REQUIRED ACTION :: Retype, please, the listing from its opening line through the line that contains "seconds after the", both included, without the pictures.

GIVEN INFORMATION ::
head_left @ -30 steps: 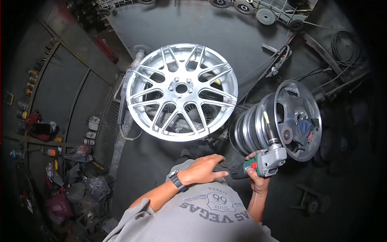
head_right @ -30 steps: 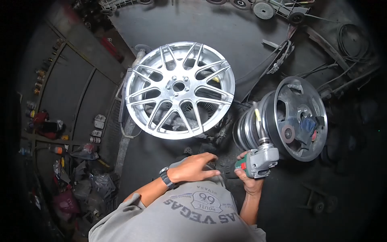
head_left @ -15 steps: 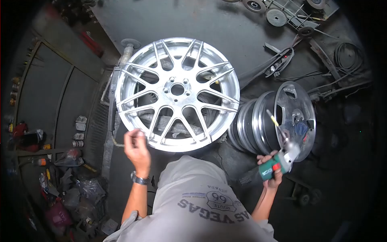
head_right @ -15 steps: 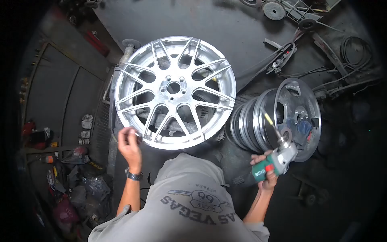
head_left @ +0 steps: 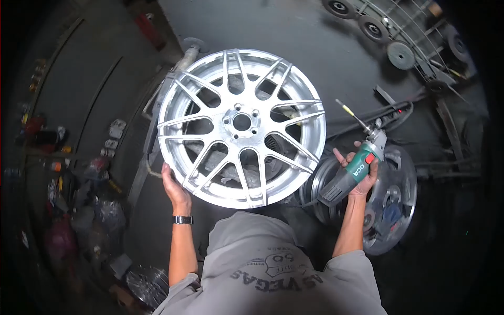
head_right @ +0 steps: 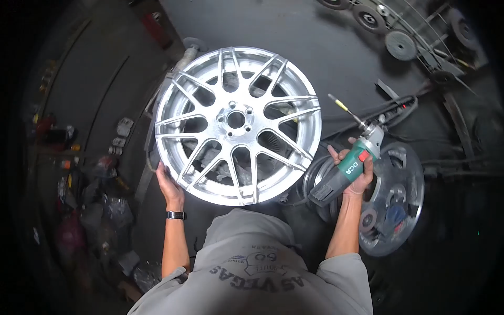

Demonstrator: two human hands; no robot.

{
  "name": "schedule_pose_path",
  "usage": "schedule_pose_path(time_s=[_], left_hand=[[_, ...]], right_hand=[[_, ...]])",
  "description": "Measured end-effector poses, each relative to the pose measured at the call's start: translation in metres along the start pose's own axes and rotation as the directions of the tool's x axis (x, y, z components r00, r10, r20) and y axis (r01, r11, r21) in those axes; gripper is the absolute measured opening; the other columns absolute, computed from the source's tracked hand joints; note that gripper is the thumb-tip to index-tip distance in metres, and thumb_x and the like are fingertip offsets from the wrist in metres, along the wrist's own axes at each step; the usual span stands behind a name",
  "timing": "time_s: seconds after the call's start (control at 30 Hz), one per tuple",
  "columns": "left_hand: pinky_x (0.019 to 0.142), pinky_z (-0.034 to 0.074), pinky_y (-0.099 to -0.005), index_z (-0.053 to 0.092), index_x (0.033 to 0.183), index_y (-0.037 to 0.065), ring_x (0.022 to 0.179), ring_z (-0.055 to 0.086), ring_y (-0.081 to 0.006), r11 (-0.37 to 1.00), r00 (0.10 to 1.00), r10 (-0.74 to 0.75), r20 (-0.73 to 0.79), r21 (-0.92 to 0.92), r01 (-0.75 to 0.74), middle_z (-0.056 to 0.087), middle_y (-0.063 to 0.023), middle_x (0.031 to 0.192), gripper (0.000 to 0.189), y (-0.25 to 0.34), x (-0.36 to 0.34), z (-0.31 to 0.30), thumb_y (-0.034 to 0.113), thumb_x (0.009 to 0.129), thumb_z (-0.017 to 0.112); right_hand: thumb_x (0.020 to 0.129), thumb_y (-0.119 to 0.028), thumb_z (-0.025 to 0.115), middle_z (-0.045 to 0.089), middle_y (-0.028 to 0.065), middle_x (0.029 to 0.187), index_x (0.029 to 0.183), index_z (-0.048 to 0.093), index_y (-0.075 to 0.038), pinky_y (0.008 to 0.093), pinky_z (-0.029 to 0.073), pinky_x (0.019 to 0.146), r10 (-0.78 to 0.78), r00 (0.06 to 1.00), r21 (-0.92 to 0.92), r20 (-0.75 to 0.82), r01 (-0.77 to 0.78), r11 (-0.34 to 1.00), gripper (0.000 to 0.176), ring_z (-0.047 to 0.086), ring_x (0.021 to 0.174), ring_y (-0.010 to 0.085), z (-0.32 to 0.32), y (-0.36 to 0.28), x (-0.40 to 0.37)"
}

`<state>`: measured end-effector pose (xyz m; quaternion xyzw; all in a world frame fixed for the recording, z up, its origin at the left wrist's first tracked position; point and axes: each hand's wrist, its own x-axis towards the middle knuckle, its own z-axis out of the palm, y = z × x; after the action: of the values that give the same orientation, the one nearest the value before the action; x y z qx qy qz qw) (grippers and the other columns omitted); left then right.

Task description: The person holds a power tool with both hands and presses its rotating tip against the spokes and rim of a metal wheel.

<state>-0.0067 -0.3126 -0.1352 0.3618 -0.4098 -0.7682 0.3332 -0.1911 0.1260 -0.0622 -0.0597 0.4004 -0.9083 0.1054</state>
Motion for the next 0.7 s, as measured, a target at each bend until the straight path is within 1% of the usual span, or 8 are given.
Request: schedule_pose_path(time_s=[0.17, 0.27, 0.4, 0.47, 0.53, 0.6, 0.67, 0.7], left_hand=[[0.11, 0.032, -0.0376, 0.037, 0.141, -0.006, 0.13, 0.043, -0.0262, 0.921, 0.969, 0.153, -0.192, 0.384, -0.07, 0.042, -0.019, 0.142, 0.062, 0.019, -0.054, 0.022, 0.035, 0.097, 0.05], [0.096, 0.043, -0.0333, 0.05, 0.128, -0.005, 0.111, 0.055, -0.0225, 0.74, 0.895, 0.423, -0.141, 0.624, -0.252, 0.055, -0.0165, 0.126, 0.041, 0.018, -0.083, 0.014, 0.018, 0.095, 0.055], [0.083, 0.047, -0.0286, 0.058, 0.115, -0.005, 0.091, 0.059, -0.0173, 0.628, 0.837, 0.542, -0.077, 0.699, -0.342, 0.062, -0.0104, 0.105, 0.025, 0.041, -0.136, 0.044, 0.009, 0.094, 0.056], [0.074, 0.047, -0.026, 0.061, 0.109, -0.003, 0.079, 0.057, -0.0127, 0.78, 0.948, 0.308, 0.085, 0.548, -0.303, 0.063, -0.0062, 0.091, 0.02, 0.045, -0.157, 0.054, 0.007, 0.091, 0.059], [0.08, 0.05, -0.027, 0.062, 0.112, -0.003, 0.083, 0.062, -0.0131, 0.756, 0.91, -0.016, 0.415, 0.6, -0.26, 0.066, -0.0086, 0.096, 0.023, 0.042, -0.167, 0.063, 0.01, 0.093, 0.056], [0.081, 0.05, -0.0286, 0.061, 0.118, 0.0, 0.091, 0.063, -0.0149, 0.794, 0.592, -0.427, 0.684, 0.596, -0.117, 0.066, -0.0096, 0.102, 0.03, 0.044, -0.171, 0.088, 0.015, 0.091, 0.062], [0.091, 0.048, -0.0322, 0.051, 0.133, 0.003, 0.109, 0.06, -0.0194, 0.791, 0.274, -0.536, 0.799, 0.588, -0.167, 0.061, -0.0124, 0.122, 0.052, 0.019, -0.18, 0.092, 0.023, 0.088, 0.068], [0.091, 0.048, -0.0322, 0.051, 0.133, 0.003, 0.109, 0.06, -0.0194, 0.796, 0.249, -0.535, 0.807, 0.58, -0.171, 0.061, -0.0124, 0.122, 0.052, 0.012, -0.184, 0.096, 0.023, 0.088, 0.068]], right_hand=[[0.084, -0.05, 0.068, 0.061, 0.0149, 0.085, 0.133, 0.037, 0.001, 0.0618, 0.029, 0.108, 0.052, 0.994, -0.007, 0.096, -0.052, 0.999, 0.078, 0.063, 0.078, 0.026, -0.003, -0.002, 0.002], [0.081, -0.044, 0.073, 0.06, 0.0152, 0.09, 0.135, 0.035, -0.001, 0.0562, 0.038, 0.102, 0.131, 0.988, -0.085, 0.085, -0.124, 0.989, 0.079, 0.062, 0.083, 0.0264, -0.001, -0.006, -0.016], [0.075, -0.029, 0.082, 0.058, 0.0162, 0.097, 0.137, 0.033, -0.004, 0.0451, 0.047, 0.09, 0.23, 0.973, -0.155, 0.018, -0.225, 0.962, 0.083, 0.061, 0.09, 0.0273, 0.011, -0.011, -0.049], [0.071, -0.023, 0.085, 0.057, 0.0149, 0.099, 0.137, 0.033, -0.005, 0.0414, 0.049, 0.085, 0.266, 0.964, -0.115, -0.01, -0.265, 0.957, 0.086, 0.061, 0.093, 0.0266, 0.019, -0.014, -0.068], [0.068, -0.023, 0.087, 0.056, 0.0128, 0.099, 0.138, 0.033, -0.006, 0.0409, 0.05, 0.084, 0.286, 0.958, -0.233, -0.034, -0.286, 0.929, 0.09, 0.061, 0.094, 0.0263, 0.033, -0.018, -0.088], [0.064, -0.022, 0.089, 0.056, 0.0112, 0.101, 0.135, 0.036, -0.003, 0.039, 0.051, 0.082, 0.253, 0.963, -0.273, -0.088, -0.268, 0.924, 0.091, 0.062, 0.093, 0.0255, 0.047, -0.018, -0.112], [0.062, -0.031, 0.092, 0.057, 0.0098, 0.107, 0.131, 0.041, -0.001, 0.0397, 0.052, 0.081, 0.208, 0.972, -0.548, -0.109, -0.234, 0.803, 0.091, 0.062, 0.093, 0.0245, 0.058, -0.019, -0.138], [0.057, -0.019, 0.093, 0.061, 0.01, 0.101, 0.122, 0.05, 0.002, 0.0346, 0.053, 0.078, 0.163, 0.97, -0.529, -0.181, -0.236, 0.816, 0.081, 0.063, 0.087, 0.0202, 0.077, -0.015, -0.149]])
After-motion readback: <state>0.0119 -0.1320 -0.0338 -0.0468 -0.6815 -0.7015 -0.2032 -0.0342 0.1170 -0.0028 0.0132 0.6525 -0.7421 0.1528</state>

ANSWER FOR THIS EXERCISE ::
head_left @ -30 steps: 
head_right @ -30 steps: 
head_left @ -15 steps: 
head_right @ -15 steps: 
head_left @ +0 steps: 
head_right @ +0 steps: 

Demonstrator: two human hands; no robot.

{
  "name": "schedule_pose_path",
  "usage": "schedule_pose_path(time_s=[_], left_hand=[[_, ...]], right_hand=[[_, ...]])",
  "description": "Measured end-effector poses, each relative to the pose measured at the call's start: translation in metres along the start pose's own axes and rotation as the directions of the tool's x axis (x, y, z components r00, r10, r20) and y axis (r01, r11, r21) in those axes; gripper is the absolute measured opening; the other columns absolute, computed from the source's tracked hand joints; note that gripper is the thumb-tip to index-tip distance in metres, and thumb_x and the like are fingertip offsets from the wrist in metres, along the wrist's own axes at each step; the usual span stands behind a name",
  "timing": "time_s: seconds after the call's start (control at 30 Hz), one per tuple",

Exercise complete, with nothing further to add.